Caovilla detalhou o modelo brasileiro, onde as ouvidorias gerais externas são formadas por líderes comunitários e ativistas de direitos humanos, escolhidos em lista tríplice pelos movimentos sociais. "Eles vêm para as ouvidorias para representar a sociedade, para representar o povo que está em situação de vulnerabilidade social", afirmou.

A presidente do Conselho também ressaltou a grande disparidade na atuação das ouvidorias estaduais. "Cada uma atua, mas não com a estrutura necessária para garantir essa efetividade que nós queremos", completou, destacando a urgência de melhorias.

Atualmente, o Brasil conta com 20 ouvidorias externas em pleno funcionamento, abrangendo as defensorias públicas de 18 estados, além das instituições do Distrito Federal e da União.

A deputada Fernanda Melchionna (Psol-RS), proponente do debate, reforçou a ideia de que a ouvidoria externa na Defensoria Pública é uma ferramenta crucial de controle social. Ela explicou que, por seus titulares não fazerem parte da carreira e serem eleitos por movimentos sociais, evita-se o "elemento corporativo". "É o único órgão do sistema judicial que tem controle externo, que não é da carreira. Isso é muito importante", pontuou a parlamentar.

Para Luciana Grando Bregolin Dytz, presidente da Associação Nacional de Defensoras e Defensores Públicos Federais, a ausência de ouvidorias em todo o sistema de justiça perpetua um caráter elitista. Ela defende a universalização desses órgãos para uma justiça mais equitativa.

Os estados que ainda não possuem ouvidorias externas em suas defensorias públicas são Espírito Santo, Sergipe, Alagoas, Tocantins, Mato Grosso do Sul, Amazonas, Roraima e Rio Grande do Norte.
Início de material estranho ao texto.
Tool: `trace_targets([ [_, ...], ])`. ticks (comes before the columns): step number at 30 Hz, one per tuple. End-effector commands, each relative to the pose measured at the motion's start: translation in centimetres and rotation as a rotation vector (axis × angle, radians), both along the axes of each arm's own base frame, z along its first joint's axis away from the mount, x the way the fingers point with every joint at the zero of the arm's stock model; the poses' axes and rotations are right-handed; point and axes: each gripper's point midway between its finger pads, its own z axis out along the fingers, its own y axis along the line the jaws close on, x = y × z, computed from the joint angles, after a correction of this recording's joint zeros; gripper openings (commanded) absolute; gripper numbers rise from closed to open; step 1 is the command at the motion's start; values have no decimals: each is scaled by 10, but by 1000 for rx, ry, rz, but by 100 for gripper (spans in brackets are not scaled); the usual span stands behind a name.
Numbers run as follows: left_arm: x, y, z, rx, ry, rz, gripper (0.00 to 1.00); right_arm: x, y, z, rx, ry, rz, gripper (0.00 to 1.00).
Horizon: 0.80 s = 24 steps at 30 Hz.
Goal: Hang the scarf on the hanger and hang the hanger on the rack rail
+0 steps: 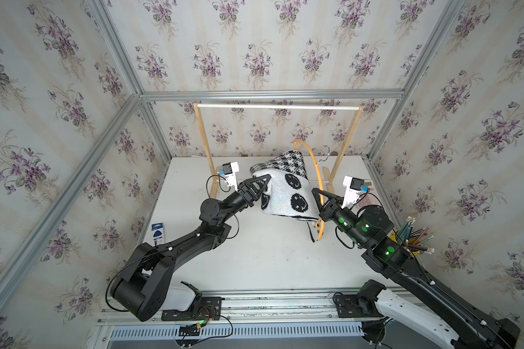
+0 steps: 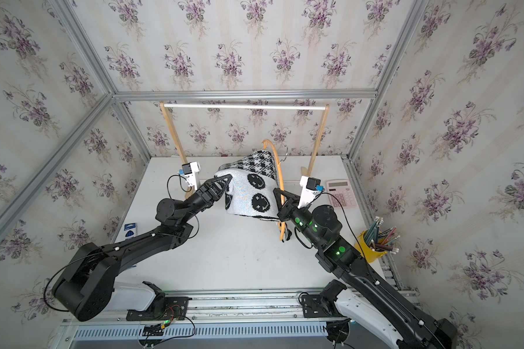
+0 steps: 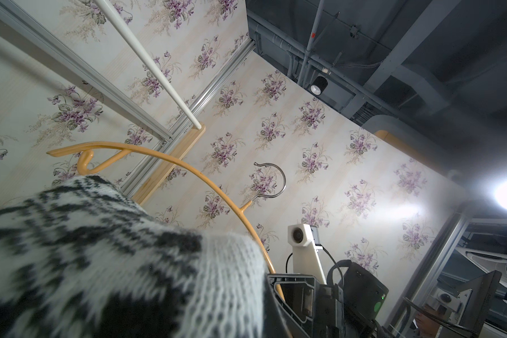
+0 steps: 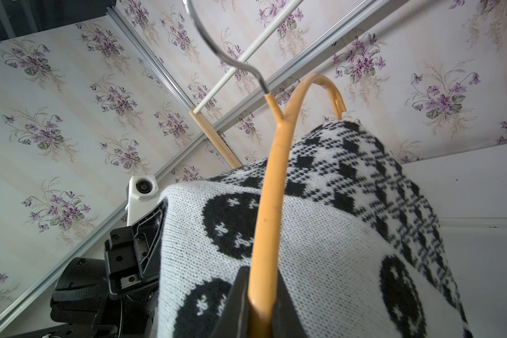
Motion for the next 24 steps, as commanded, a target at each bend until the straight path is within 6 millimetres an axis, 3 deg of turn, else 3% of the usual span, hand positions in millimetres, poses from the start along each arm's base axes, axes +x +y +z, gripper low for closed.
trace_targets([
  [1,-4,3,4,-20,-52,10,0,0,0,22,16,-52,3,0],
  [9,14,-8,-62,76,82,9,0,-1,9,45,-37,-59,44,0],
  [17,14,-9,-94,131,126,20,0,-1,3,60,-66,-86,22,0],
  [24,14,-30,-141,199,241,-85,0,2,6,72,-75,-104,25,0],
])
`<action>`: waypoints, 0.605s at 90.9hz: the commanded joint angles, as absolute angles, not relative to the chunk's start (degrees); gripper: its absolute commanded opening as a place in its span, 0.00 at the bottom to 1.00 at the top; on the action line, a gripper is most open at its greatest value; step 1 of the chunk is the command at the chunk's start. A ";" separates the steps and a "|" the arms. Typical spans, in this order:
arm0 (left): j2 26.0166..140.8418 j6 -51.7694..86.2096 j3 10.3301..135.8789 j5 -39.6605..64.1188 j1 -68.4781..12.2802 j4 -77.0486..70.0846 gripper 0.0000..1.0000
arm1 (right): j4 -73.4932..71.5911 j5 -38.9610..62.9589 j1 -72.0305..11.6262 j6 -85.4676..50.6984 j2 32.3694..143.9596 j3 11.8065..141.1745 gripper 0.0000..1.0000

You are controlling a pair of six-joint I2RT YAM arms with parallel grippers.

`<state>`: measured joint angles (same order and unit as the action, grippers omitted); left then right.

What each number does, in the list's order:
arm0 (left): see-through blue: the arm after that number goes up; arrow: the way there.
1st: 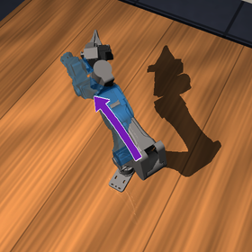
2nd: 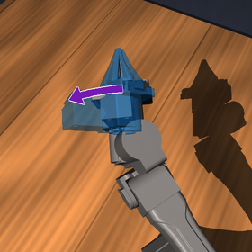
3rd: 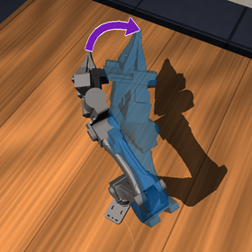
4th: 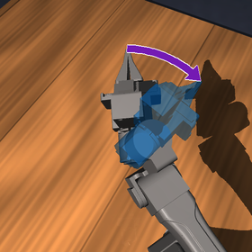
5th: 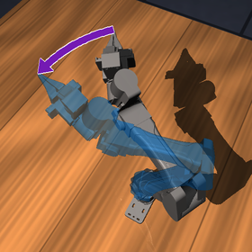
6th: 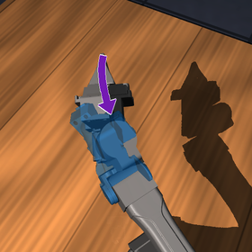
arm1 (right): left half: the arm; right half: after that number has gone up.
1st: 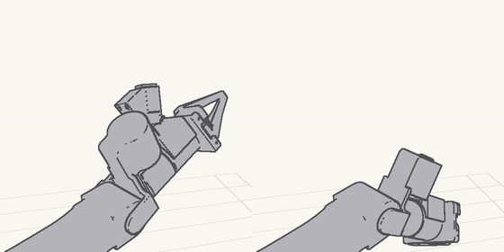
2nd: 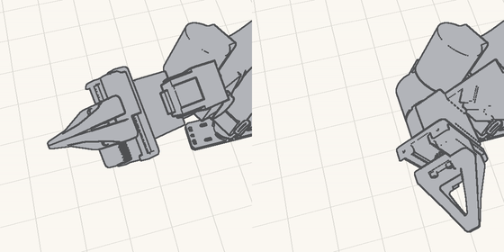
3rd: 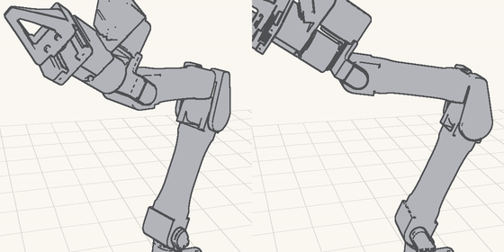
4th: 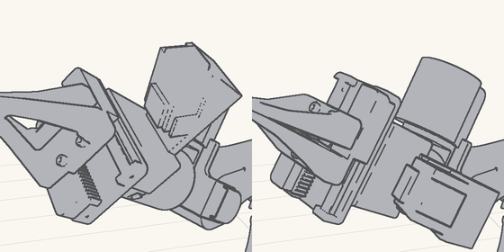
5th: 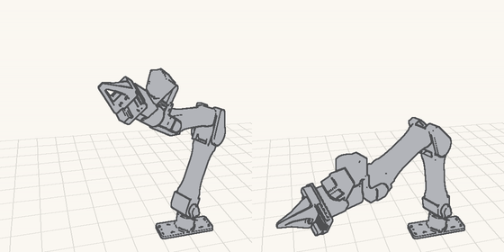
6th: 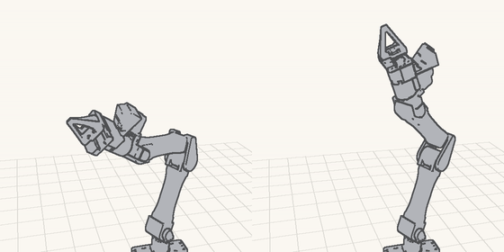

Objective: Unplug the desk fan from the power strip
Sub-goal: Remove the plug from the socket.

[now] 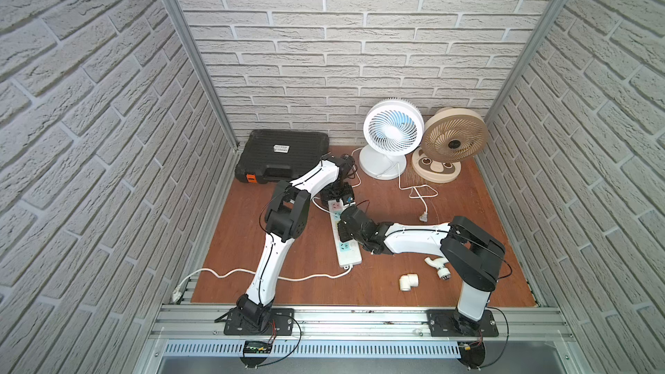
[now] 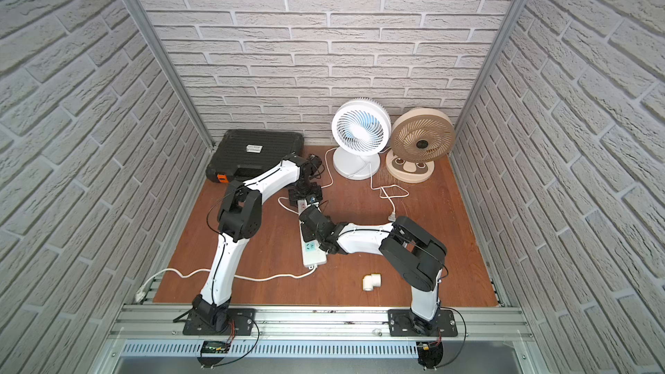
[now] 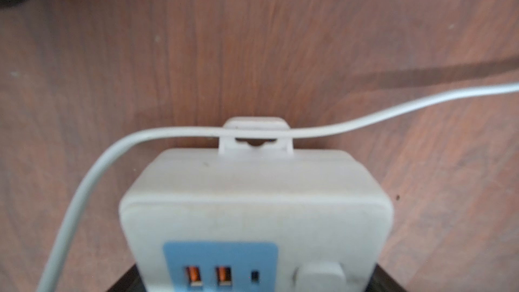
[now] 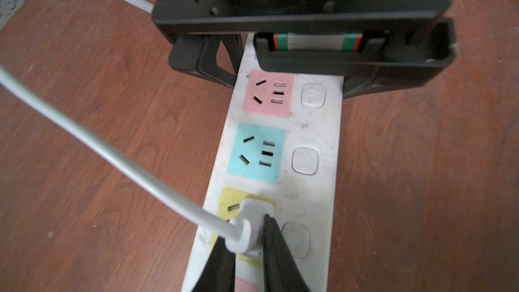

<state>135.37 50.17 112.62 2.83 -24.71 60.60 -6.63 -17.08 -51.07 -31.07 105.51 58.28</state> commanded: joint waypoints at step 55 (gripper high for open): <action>142.83 53.25 108.88 5.41 -24.49 67.15 0.00 | 0.77 -30.38 -57.57 -24.77 109.45 65.10 0.03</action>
Em contraste, a Defensoria Pública da União já dispõe de uma Ouvidoria-Geral com representantes da sociedade civil.

Desafios na estrutura das defensorias: a falta de defensores

Luciana Dytz também abordou a questão da carência de defensores públicos. Ela recordou que a Emenda Constitucional 80 determina que a União, os estados e o Distrito Federal assegurem a presença desses profissionais em todas as unidades jurisdicionais, de maneira proporcional à demanda e à população. Contudo, essa previsão legal ainda está distante da realidade, exemplificada pela Defensoria Pública da União, que atua em somente 78 das 276 subseções judiciárias federais.

Apoio a projeto de lei para autonomia financeira

Maria Aparecida Lucca Caovilla expressou seu apoio ao projeto de lei (PLP 138/26) em tramitação no Senado. A proposta visa modificar a Lei de Responsabilidade Fiscal, permitindo que até 2% da receita corrente líquida das unidades federativas seja direcionada ao orçamento das defensorias públicas, garantindo assim sua autonomia financeira.

Além de buscar a autonomia, o projeto tem como objetivo principal evitar cortes orçamentários severos que impactam o sistema de assistência jurídica gratuita. Para avançar, a medida depende de aprovação prévia no Senado antes de seguir para a análise da Câmara dos Deputados.